When we meet at the house I introduce myself and thank them for the opportunity to show them around. I knock on the door and ask my tenant(s) if they were expecting us and are we free to roam around. I also ask if anybody may still be in bed!! As we walk around the house I encourage questions and try to point out aspects/features of the property. This is essentially a ‘sales pitch’ but I try not to overdo it as it can be off-putting. Before we leave I suggest the viewers talk to my current tenants privately while I wait outside so they can ask questions about the house, the area, transport, security and about me! I work hard on my relationship with my tenants so I am always confident that they will speak well of me. Before we depart I ask them if they have any more questions and tell them they are welcome to view again especially if their group is incomplete.

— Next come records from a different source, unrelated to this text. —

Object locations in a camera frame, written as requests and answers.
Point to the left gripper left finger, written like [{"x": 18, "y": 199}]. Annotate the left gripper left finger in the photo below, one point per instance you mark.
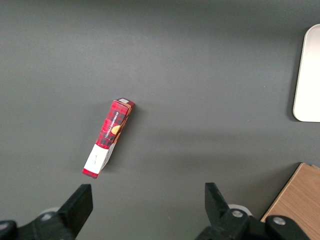
[{"x": 75, "y": 210}]

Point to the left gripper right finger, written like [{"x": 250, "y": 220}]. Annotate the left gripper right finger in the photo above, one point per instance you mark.
[{"x": 217, "y": 212}]

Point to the wooden drawer cabinet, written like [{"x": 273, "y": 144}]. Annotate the wooden drawer cabinet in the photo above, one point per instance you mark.
[{"x": 297, "y": 200}]

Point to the red plaid cookie box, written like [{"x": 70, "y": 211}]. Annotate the red plaid cookie box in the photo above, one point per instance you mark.
[{"x": 110, "y": 127}]

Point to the beige plastic tray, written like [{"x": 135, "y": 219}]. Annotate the beige plastic tray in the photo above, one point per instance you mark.
[{"x": 308, "y": 80}]

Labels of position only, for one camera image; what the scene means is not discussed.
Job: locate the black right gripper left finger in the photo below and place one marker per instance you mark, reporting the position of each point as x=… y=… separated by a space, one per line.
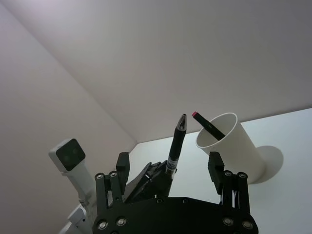
x=110 y=190

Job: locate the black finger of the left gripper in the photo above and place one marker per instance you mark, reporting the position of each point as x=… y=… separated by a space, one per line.
x=163 y=185
x=141 y=181

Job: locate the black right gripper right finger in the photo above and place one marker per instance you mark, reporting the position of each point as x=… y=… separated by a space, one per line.
x=234 y=190

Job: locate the black pen with white label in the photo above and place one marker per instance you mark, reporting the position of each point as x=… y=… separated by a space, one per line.
x=177 y=148

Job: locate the white paper cup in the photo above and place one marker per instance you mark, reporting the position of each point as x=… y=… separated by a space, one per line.
x=243 y=156

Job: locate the black marker with red cap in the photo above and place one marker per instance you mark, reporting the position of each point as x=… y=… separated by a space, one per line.
x=209 y=128

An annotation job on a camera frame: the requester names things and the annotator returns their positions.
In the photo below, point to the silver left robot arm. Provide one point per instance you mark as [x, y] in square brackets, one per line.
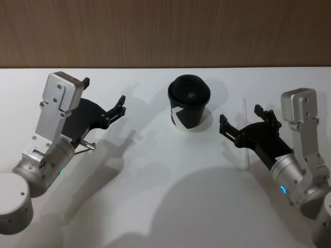
[53, 103]

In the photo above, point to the black paper cup, white mark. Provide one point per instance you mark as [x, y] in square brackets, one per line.
[192, 116]

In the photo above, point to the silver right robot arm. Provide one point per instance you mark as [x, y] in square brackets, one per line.
[300, 103]

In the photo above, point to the black plastic cup lid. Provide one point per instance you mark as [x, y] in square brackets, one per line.
[186, 87]

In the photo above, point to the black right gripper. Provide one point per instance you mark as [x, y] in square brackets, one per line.
[261, 139]

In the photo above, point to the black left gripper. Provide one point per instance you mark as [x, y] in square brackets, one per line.
[85, 116]

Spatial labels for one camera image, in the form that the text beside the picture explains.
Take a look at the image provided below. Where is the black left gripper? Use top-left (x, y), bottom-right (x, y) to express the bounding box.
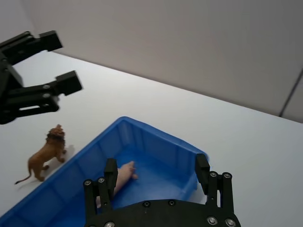
top-left (0, 30), bottom-right (83, 125)

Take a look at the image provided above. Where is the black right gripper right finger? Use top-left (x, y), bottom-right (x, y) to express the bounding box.
top-left (195, 153), bottom-right (235, 213)

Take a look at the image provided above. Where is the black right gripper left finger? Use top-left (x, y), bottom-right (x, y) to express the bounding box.
top-left (82, 157), bottom-right (118, 216)

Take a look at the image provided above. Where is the pink toy pig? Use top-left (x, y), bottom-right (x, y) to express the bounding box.
top-left (96, 161), bottom-right (139, 209)

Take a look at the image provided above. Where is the blue plastic bin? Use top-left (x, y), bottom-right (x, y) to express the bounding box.
top-left (0, 115), bottom-right (210, 227)

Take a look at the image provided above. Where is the brown toy lion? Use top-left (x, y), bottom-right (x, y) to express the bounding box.
top-left (14, 124), bottom-right (68, 185)

I thank them for their interest and leave them with a business card. I also thank my tenants and ensure that I re-lock any rooms.
Very often a group wishes to commit themselves at the viewing stage. When this happens I ask for an email address, send them a copy of the tenancy agreement and encourage them to have it verified by MSH. Likewise when a group calls me later wishing to take a house I do the same thing. I do encourage them not to hang around as houses are let on a ‘first come first served’ basis.

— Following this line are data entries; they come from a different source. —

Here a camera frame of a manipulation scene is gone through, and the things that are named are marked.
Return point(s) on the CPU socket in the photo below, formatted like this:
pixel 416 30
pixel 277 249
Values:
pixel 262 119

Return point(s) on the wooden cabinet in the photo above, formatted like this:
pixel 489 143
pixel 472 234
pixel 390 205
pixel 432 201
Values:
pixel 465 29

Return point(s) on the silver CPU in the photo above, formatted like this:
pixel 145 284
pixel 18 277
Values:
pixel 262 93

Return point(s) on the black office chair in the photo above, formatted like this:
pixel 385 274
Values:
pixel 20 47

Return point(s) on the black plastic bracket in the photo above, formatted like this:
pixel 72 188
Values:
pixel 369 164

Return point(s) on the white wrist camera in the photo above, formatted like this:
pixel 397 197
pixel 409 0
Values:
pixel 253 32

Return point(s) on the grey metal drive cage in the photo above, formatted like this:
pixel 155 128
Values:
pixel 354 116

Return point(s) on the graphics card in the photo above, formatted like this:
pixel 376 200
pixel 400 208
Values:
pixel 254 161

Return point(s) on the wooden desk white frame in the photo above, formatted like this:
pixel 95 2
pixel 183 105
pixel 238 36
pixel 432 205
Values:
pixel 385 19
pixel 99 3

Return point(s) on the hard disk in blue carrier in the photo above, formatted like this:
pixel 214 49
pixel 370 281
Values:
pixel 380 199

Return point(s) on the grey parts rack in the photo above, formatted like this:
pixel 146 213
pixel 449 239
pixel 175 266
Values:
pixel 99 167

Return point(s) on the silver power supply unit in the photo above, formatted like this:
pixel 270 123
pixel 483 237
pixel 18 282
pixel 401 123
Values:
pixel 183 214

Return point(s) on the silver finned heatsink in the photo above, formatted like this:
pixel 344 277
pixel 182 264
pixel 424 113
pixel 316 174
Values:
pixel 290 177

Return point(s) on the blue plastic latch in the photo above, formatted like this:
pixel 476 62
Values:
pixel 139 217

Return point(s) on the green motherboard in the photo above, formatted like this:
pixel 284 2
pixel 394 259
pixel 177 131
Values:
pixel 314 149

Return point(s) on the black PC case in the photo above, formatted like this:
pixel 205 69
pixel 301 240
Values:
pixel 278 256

When we agree to meet I try to organise it in the offices of MSH. This is an example of me being ‘open and transparent’ and intended to inspire the students with confidence. The office is well furnished for large groups and I am confident to conduct my business in ‘ear shot’ of the staff of MSH.
At this meeting we discuss the tenancy agreement again, prompting any questions and sign up. I also provide them with guarantor and standing order forms and agree timescale for their return. I show them a copy of the house energy certificate and current inventory so they know what furniture to expect. Finally I request their deposit is transferred electronically at which point the house is secured for them. I explain that their deposit will be protected, we also agree a move-in date and I inform them that we will need to arrange a brief further meeting to hand over paperwork.
Occasionally after a group has completed the paperwork they will ask to see the house again to choose rooms etc. I am always happy to oblige and as above I notify my tenants accordingly.
Keys, Inventory and Advice
Early in July I will receive calls requesting keys and to move belongings in. My practice is to only release keys when the inventory has been prepared so the first person/people I meet walk around the house with me to agree or amend the inventory as necessary. I also take the opportunity to explain how to operate the boiler, use the showers, read the meters and how to dispose of rubbish and recycling. I show them the ‘housekeeping manual’ that I have written, which includes everything for a successful tenancy such as security, fire safety, personal safety, manuals, certificates and typical problems they may encounter. I try to persuade the first person to take responsibility for all the keys but it is common to have to meet several different people.
The International Friendly Standard
Manchester Student Homes's very own International Student Friendly Standard bas been running for 2 years and we continue to recruit and recognise landlords and private halls that provide a fair and transparent service to international students. International students will be guided to accommodation providers that can meet the standard and searching for accommodation will be simplified to make accessing accommodation easier for international students.
This is a project unique to Manchester Student Homes and it is supported by the International Departments of the University of Manchester and Manchester Metropolitan University as well as the International Society.